Extract all data as written.
"""
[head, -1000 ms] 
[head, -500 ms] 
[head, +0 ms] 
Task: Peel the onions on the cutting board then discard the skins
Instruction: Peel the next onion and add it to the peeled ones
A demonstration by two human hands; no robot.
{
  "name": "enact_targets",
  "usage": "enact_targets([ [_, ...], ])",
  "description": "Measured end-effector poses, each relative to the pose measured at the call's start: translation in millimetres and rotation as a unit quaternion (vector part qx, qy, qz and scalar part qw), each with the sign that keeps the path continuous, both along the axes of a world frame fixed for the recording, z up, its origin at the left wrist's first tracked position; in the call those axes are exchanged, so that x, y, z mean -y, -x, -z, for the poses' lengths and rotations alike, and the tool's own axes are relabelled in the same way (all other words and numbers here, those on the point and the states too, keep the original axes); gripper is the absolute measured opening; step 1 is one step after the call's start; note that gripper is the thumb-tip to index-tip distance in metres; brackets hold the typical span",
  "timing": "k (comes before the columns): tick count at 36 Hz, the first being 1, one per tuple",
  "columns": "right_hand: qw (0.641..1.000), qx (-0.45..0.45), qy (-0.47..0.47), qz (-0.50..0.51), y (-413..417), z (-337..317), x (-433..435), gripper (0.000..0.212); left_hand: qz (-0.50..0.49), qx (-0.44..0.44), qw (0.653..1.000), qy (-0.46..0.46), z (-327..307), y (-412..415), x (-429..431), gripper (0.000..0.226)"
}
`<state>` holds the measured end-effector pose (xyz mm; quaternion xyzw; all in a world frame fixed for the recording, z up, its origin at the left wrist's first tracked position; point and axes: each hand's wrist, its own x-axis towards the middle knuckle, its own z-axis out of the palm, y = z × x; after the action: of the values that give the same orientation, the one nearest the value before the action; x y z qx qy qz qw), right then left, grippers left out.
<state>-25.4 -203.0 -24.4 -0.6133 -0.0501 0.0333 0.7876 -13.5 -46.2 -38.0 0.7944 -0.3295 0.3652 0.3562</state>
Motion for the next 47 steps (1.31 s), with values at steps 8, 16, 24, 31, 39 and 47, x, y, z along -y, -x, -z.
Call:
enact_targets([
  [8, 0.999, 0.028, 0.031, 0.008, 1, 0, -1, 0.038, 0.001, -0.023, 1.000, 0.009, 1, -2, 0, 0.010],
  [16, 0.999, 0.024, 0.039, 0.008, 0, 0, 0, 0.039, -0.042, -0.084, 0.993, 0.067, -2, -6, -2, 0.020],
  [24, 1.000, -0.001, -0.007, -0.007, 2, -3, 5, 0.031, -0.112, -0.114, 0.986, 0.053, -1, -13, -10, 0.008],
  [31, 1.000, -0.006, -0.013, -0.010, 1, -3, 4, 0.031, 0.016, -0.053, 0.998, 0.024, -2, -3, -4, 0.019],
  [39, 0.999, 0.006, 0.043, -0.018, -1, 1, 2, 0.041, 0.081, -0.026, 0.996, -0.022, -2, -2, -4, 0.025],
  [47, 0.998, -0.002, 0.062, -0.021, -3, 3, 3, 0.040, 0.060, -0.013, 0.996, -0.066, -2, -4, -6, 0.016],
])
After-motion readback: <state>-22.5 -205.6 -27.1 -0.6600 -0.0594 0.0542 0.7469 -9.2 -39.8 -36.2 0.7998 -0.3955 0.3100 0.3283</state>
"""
- **SOLUTION TO THE EXERCISE**
[head, -1000 ms] 
[head, -500 ms] 
[head, +0 ms] 
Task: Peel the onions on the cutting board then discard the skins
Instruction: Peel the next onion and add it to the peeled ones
A demonstration by two human hands; no robot.
{
  "name": "enact_targets",
  "usage": "enact_targets([ [_, ...], ])",
  "description": "Measured end-effector poses, each relative to the pose measured at the call's start: translation in millimetres and rotation as a unit quaternion (vector part qx, qy, qz and scalar part qw), each with the sign that keeps the path continuous, both along the axes of a world frame fixed for the recording, z up, its origin at the left wrist's first tracked position; in the call those axes are exchanged, so that x, y, z mean -y, -x, -z, for the poses' lengths and rotations alike, and the tool's own axes are relabelled in the same way (all other words and numbers here, those on the point and the states too, keep the original axes); gripper is the absolute measured opening; step 1 is one step after the call's start; note that gripper is the thumb-tip to index-tip distance in metres; brackets hold the typical span",
  "timing": "k (comes before the columns): tick count at 36 Hz, the first being 1, one per tuple",
  "columns": "right_hand: qw (0.641..1.000), qx (-0.45..0.45), qy (-0.47..0.47), qz (-0.50..0.51), y (-413..417), z (-337..317), x (-433..435), gripper (0.000..0.212); left_hand: qz (-0.50..0.49), qx (-0.44..0.44), qw (0.653..1.000), qy (-0.46..0.46), z (-327..307), y (-412..415), x (-429..431), gripper (0.000..0.226)"
}
`<state>` holds the measured end-effector pose (xyz mm; quaternion xyzw; all in a world frame fixed for the recording, z up, its origin at the left wrist's first tracked position; point and axes: each hand's wrist, its own x-axis towards the middle knuckle, its own z-axis out of the palm, y = z × x; after the action: of the values that give the same orientation, the one nearest the value before the action; x y z qx qy qz qw), right then left, grippers left out.
<state>-25.4 -203.0 -24.4 -0.6133 -0.0501 0.0333 0.7876 -13.5 -46.2 -38.0 0.7944 -0.3295 0.3652 0.3562</state>
Motion for the next 47 steps (1.31 s), with values at steps 8, 16, 24, 31, 39 and 47, x, y, z along -y, -x, -z.
Call:
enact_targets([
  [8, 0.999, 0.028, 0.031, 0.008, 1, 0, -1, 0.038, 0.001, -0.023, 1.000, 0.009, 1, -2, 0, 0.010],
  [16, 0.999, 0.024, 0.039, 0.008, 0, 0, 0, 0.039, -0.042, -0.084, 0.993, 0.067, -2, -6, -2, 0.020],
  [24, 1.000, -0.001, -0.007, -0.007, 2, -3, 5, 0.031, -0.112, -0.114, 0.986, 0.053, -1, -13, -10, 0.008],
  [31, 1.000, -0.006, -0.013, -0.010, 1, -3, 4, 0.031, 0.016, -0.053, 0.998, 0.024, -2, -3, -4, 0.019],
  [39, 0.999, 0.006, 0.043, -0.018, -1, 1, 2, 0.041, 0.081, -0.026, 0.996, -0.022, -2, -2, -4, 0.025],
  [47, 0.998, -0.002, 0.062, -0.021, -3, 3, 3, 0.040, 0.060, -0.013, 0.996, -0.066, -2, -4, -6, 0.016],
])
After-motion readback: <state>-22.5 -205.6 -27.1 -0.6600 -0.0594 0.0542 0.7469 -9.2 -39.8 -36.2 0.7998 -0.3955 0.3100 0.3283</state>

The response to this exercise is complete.